▶ **Exercise description**
The copy you give must match the listing below exactly and contain no pictures.

▶ **Raw data**
/---
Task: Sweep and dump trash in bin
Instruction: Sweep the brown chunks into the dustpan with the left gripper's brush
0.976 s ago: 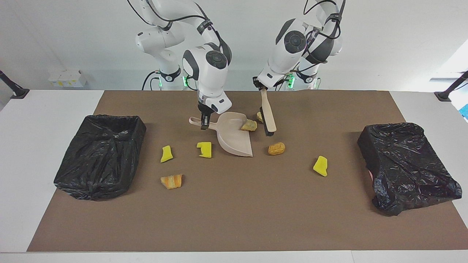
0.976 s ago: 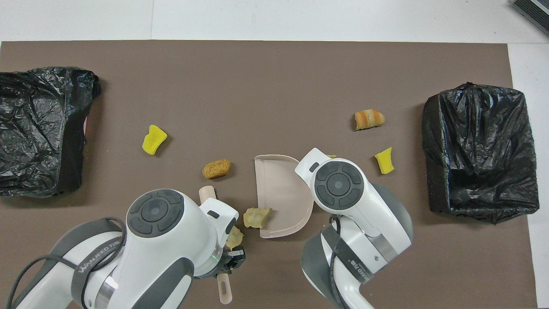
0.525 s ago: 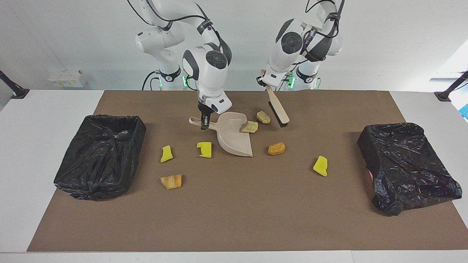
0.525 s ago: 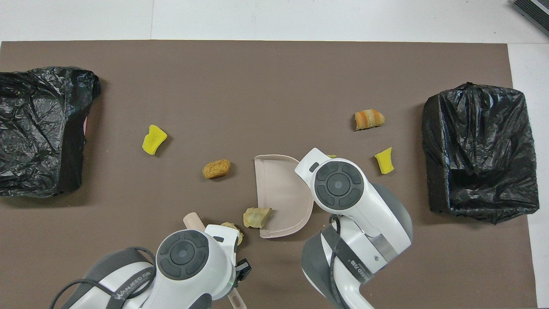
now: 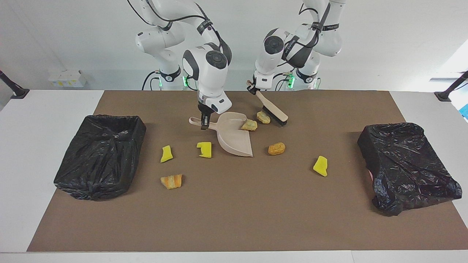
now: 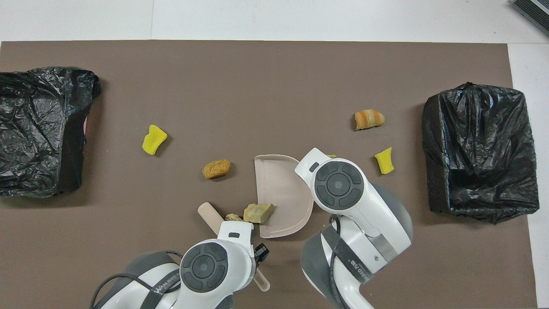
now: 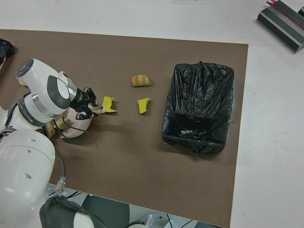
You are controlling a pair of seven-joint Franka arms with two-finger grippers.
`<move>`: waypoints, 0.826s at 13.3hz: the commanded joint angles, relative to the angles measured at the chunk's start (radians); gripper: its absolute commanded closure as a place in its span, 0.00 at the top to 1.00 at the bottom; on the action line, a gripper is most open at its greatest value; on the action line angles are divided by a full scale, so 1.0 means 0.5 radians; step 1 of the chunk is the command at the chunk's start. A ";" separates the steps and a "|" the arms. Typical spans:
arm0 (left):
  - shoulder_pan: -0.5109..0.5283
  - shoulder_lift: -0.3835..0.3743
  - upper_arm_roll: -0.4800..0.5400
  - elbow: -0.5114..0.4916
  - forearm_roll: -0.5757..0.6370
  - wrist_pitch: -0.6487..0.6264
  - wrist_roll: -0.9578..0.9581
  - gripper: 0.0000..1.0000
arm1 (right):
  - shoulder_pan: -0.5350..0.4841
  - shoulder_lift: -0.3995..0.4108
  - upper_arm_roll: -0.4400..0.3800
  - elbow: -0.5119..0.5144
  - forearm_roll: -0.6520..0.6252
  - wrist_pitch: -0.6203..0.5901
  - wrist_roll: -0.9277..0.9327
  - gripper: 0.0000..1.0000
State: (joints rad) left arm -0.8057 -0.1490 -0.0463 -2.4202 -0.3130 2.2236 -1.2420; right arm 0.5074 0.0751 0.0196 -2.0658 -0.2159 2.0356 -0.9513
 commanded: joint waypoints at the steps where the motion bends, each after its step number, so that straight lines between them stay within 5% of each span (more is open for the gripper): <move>1: -0.030 0.074 0.013 0.118 0.003 0.056 0.326 0.00 | -0.005 -0.009 0.010 -0.035 -0.022 0.061 -0.036 0.00; 7: -0.033 0.212 0.007 0.358 0.003 0.063 0.848 0.00 | -0.005 -0.009 0.013 -0.035 -0.022 0.061 -0.036 0.00; 11: 0.007 0.169 0.028 0.404 0.003 -0.026 0.986 0.00 | -0.005 -0.009 0.010 -0.035 -0.022 0.061 -0.036 0.00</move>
State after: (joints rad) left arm -0.8057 -0.0597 -0.0451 -2.2388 -0.3136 2.2444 -0.7931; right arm 0.5074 0.0751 0.0198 -2.0659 -0.2159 2.0357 -0.9513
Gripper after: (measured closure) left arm 0.736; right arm 0.683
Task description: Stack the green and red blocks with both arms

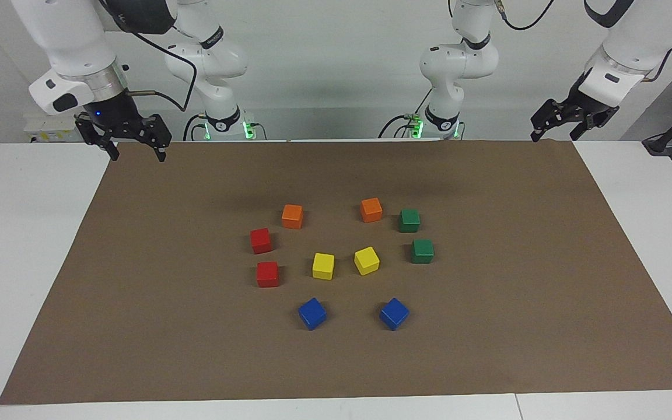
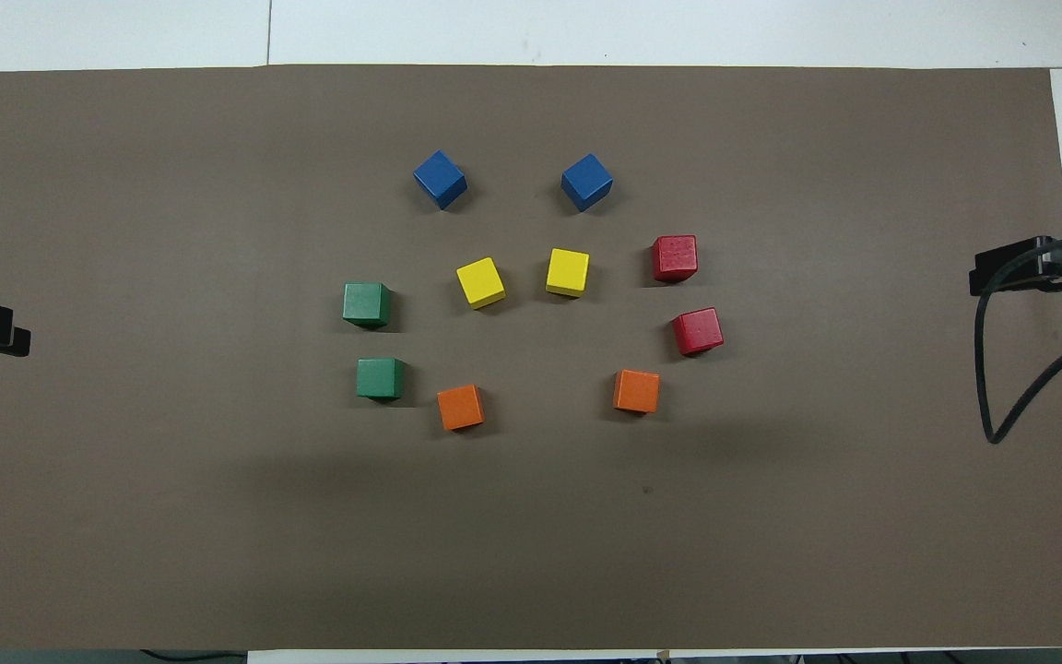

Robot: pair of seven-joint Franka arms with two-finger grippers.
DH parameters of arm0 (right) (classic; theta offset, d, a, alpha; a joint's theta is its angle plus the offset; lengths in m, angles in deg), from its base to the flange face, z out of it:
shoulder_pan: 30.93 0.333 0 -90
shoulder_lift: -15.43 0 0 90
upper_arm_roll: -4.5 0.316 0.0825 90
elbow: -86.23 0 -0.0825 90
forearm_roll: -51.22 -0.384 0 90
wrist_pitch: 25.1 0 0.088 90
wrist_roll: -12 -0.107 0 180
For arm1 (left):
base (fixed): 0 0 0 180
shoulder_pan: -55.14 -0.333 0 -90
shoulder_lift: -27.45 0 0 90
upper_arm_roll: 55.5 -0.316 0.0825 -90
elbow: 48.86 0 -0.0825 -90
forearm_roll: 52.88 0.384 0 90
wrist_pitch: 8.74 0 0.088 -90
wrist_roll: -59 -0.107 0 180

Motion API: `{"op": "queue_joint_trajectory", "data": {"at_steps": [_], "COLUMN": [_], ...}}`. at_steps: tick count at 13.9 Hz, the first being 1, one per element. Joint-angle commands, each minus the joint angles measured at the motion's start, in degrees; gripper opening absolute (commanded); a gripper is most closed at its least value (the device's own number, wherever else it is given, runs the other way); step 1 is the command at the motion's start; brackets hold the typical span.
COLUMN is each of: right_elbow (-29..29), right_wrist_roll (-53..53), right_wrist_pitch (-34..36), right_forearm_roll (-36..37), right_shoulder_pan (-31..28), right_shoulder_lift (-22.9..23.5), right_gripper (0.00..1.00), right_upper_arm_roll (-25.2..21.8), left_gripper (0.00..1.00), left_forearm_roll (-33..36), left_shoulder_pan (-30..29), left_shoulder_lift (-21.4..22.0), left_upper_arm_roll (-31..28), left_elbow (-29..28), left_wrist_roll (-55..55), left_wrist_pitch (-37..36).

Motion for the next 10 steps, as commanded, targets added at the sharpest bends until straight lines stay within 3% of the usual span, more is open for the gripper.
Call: {"op": "queue_joint_trajectory", "data": {"at_steps": [1,8,10], "right_elbow": [-0.13,-0.48,-2.06], "right_wrist_roll": [-1.14,-1.13,-3.49], "right_wrist_pitch": [-0.83,-0.21,-0.83], "right_forearm_roll": [-0.83,-0.91,-1.79], "right_shoulder_pan": [-0.54,-0.28,3.13], "right_shoulder_lift": [0.19,0.11,-0.33], "right_gripper": [1.0,1.0,1.0], "right_upper_arm_roll": [0.54,0.71,0.71], "left_gripper": [1.0,1.0,1.0], "left_forearm_roll": [-0.81,-0.72,-0.81], "left_shoulder_pan": [0.39,0.3,1.26], "left_shoulder_lift": [-0.17,1.41,2.38], "left_upper_arm_roll": [-0.47,-0.38,-0.21], "left_elbow": [0.28,-3.41,-5.78], "left_wrist_roll": [0.08,-0.63,-0.8], "left_wrist_pitch": [0.88,3.52,5.09]}}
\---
▶ **Problem solution**
Task: Sweep and dump trash in bin
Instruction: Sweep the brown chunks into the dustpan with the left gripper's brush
0.976 s ago: 
0.976 s ago: 
0.525 s ago: 
0.525 s ago: 
now: 
now: 
now: 
You are controlling a pair of seven-joint Franka arms with two-finger grippers.
`<move>`: waypoints, 0.826s at 13.3hz: the commanded joint angles, relative to the angles measured at the chunk's start (radians); gripper: its absolute commanded closure as a place in its span, 0.00 at the top to 1.00 at the bottom; on the action line, a gripper is most open at its greatest value; on the action line angles are divided by a full scale, so 1.0 means 0.5 radians; step 1 of the chunk is the command at the chunk's start. A ";" separates the steps and a "|" the arms. Typical spans:
arm0 (left):
  - shoulder_pan: -0.5109..0.5283
  - shoulder_lift: -0.3835..0.3743
  - upper_arm_roll: -0.4800..0.5400
  - elbow: -0.5114..0.4916
  - forearm_roll: -0.5757..0.6370
  - wrist_pitch: -0.6487..0.6264
  - wrist_roll: -0.9578..0.9581
  - gripper: 0.0000..1.0000
arm1 (right):
  - shoulder_pan: -0.5350..0.4841
  - shoulder_lift: -0.3995..0.4108
  - upper_arm_roll: -0.4400..0.3800
  - elbow: -0.5119..0.5144
  - forearm_roll: -0.6520..0.6252
  - wrist_pitch: -0.6203..0.5901
  - wrist_roll: -0.9277..0.9327
  - gripper: 0.0000..1.0000
State: (joints rad) left arm -0.8057 -0.1490 -0.0463 -2.4202 -0.3130 2.2236 -1.2420; right arm 0.5074 0.0751 0.0196 -2.0658 -0.2159 2.0356 -0.9513
 commanded: joint waypoints at the steps where the motion bends, each after its step number, so that straight lines between them stay within 5% of each span (more is open for the gripper): <move>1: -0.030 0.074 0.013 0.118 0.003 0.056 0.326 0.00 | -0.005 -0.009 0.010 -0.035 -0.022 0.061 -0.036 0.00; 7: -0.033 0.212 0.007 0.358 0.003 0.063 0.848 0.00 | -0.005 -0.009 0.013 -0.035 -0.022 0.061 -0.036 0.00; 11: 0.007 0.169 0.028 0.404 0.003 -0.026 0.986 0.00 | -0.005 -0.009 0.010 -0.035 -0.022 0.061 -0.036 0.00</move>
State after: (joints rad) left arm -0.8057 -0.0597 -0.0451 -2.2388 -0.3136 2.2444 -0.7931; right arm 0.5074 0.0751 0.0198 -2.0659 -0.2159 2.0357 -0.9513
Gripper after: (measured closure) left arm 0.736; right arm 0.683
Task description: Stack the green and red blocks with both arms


Robot: pair of seven-joint Franka arms with two-finger grippers.
DH parameters of arm0 (right) (classic; theta offset, d, a, alpha; a joint's theta is its angle plus the offset; lengths in m, angles in deg), from its base to the flange face, z out of it:
shoulder_pan: 30.93 0.333 0 -90
shoulder_lift: -15.43 0 0 90
upper_arm_roll: -4.5 0.316 0.0825 90
elbow: -86.23 0 -0.0825 90
forearm_roll: -51.22 -0.384 0 90
wrist_pitch: 25.1 0 0.088 90
wrist_roll: -12 -0.107 0 180
For arm1 (left):
base (fixed): 0 0 0 180
shoulder_pan: -55.14 -0.333 0 -90
shoulder_lift: -27.45 0 0 90
upper_arm_roll: 55.5 -0.316 0.0825 -90
elbow: 48.86 0 -0.0825 -90
forearm_roll: 52.88 0.384 0 90
wrist_pitch: 8.74 0 0.088 -90
wrist_roll: -59 -0.107 0 180

Motion API: `{"op": "queue_joint_trajectory", "data": {"at_steps": [_], "COLUMN": [_], ...}}`. at_steps: tick count at 13.9 Hz, the first being 1, one per element. Joint-angle commands, each minus the joint angles measured at the motion's start, in degrees; gripper opening absolute (commanded); a gripper is most closed at its least value (the device's own number, wherever else it is given, runs the other way); step 1 is the command at the motion's start; brackets hold the typical span.
COLUMN is each of: right_elbow (-29..29), right_wrist_roll (-53..53), right_wrist_pitch (-34..36), right_forearm_roll (-36..37), right_shoulder_pan (-31..28), right_shoulder_lift (-22.9..23.5), right_gripper (0.00..1.00), right_upper_arm_roll (-25.2..21.8), left_gripper (0.00..1.00), left_forearm_roll (-33..36), left_shoulder_pan (-30..29), left_shoulder_lift (-21.4..22.0), left_upper_arm_roll (-31..28), left_elbow (-29..28), left_wrist_roll (-55..55), left_wrist_pitch (-37..36).

Motion for the next 10 steps, as commanded, targets added at the sharpest bends until straight lines stay within 3% of the usual span, more is open for the gripper.
Call: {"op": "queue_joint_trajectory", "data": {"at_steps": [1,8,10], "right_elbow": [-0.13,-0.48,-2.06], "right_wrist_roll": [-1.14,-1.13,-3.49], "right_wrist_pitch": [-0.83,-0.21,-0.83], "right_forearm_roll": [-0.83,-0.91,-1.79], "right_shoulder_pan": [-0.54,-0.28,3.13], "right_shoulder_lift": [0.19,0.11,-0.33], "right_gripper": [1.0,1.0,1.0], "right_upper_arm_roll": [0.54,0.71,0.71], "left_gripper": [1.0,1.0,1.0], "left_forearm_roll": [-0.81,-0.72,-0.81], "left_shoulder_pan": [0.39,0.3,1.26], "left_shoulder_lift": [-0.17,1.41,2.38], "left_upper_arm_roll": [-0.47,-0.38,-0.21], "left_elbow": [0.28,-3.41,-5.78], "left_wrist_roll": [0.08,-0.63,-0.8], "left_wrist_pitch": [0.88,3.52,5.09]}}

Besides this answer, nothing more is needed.